Given the listing below, write out exactly the lines starting with the line that has "(95, 65, 83)" and going on through the line that has "An entry from", both kept.

▽

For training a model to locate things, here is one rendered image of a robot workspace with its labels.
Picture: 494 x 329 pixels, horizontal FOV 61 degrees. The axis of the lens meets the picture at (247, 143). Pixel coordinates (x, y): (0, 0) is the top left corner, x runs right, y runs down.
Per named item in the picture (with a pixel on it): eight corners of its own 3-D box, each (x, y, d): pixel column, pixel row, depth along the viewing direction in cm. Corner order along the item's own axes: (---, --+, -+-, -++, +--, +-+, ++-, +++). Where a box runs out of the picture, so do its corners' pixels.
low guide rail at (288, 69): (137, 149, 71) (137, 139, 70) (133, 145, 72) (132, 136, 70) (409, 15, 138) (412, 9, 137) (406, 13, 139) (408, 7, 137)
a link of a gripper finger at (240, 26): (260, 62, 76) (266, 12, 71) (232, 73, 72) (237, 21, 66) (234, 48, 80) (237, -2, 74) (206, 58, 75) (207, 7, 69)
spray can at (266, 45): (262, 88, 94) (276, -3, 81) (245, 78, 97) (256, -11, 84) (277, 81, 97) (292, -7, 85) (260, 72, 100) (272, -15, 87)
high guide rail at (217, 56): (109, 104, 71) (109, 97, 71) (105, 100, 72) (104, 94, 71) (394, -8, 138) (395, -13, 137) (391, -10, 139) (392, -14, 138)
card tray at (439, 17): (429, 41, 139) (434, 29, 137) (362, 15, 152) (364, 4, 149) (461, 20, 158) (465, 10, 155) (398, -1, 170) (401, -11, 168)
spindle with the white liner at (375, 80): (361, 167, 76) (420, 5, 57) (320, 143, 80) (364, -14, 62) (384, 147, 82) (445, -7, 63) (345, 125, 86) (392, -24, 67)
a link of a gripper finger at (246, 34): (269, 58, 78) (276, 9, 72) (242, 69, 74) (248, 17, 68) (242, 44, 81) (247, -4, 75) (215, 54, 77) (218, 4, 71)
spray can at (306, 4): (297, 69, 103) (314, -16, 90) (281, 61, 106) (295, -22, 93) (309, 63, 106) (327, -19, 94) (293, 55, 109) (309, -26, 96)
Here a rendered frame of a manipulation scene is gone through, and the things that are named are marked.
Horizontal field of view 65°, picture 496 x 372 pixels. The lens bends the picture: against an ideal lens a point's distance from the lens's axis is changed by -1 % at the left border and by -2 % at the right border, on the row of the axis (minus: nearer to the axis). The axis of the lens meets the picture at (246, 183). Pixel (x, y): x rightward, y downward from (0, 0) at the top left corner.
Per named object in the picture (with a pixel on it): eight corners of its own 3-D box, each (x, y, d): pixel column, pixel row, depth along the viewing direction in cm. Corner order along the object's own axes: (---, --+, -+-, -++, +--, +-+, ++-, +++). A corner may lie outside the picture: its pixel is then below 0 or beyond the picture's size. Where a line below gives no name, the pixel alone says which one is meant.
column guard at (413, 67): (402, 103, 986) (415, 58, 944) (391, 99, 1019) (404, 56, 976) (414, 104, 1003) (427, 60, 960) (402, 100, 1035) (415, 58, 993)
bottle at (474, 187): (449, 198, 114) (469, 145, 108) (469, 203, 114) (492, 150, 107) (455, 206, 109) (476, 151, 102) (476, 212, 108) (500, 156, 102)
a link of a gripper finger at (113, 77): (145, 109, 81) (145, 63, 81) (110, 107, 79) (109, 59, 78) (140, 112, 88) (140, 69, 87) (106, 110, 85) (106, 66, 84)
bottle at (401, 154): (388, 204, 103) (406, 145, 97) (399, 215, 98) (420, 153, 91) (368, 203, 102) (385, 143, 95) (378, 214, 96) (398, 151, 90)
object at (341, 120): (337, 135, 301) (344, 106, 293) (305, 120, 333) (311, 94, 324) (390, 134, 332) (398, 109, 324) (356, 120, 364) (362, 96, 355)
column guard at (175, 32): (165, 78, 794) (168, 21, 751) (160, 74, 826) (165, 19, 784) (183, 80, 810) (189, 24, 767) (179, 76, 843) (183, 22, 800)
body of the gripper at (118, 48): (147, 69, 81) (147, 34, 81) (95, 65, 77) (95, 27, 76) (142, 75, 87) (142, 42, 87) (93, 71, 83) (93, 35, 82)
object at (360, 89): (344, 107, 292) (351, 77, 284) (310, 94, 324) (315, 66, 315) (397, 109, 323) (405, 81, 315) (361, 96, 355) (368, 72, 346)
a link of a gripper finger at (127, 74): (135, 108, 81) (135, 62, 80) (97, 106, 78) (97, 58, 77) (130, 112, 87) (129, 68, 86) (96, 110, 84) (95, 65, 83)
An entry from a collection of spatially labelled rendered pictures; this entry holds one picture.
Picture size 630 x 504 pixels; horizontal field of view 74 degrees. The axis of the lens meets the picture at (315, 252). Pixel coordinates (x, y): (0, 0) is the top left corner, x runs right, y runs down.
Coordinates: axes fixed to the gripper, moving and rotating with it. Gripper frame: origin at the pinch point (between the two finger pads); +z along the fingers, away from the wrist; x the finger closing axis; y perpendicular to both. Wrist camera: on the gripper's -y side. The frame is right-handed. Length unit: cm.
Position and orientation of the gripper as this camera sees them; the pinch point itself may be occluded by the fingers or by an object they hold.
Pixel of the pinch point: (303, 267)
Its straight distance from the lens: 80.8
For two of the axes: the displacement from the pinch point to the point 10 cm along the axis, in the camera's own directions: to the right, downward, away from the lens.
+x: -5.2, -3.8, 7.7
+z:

△

-- Answer for this exercise --
a link of a gripper finger at (127, 74): (135, 108, 81) (135, 62, 80) (97, 106, 78) (97, 58, 77) (130, 112, 87) (129, 68, 86) (96, 110, 84) (95, 65, 83)
An entry from a collection of spatially labelled rendered pictures; this entry holds one picture.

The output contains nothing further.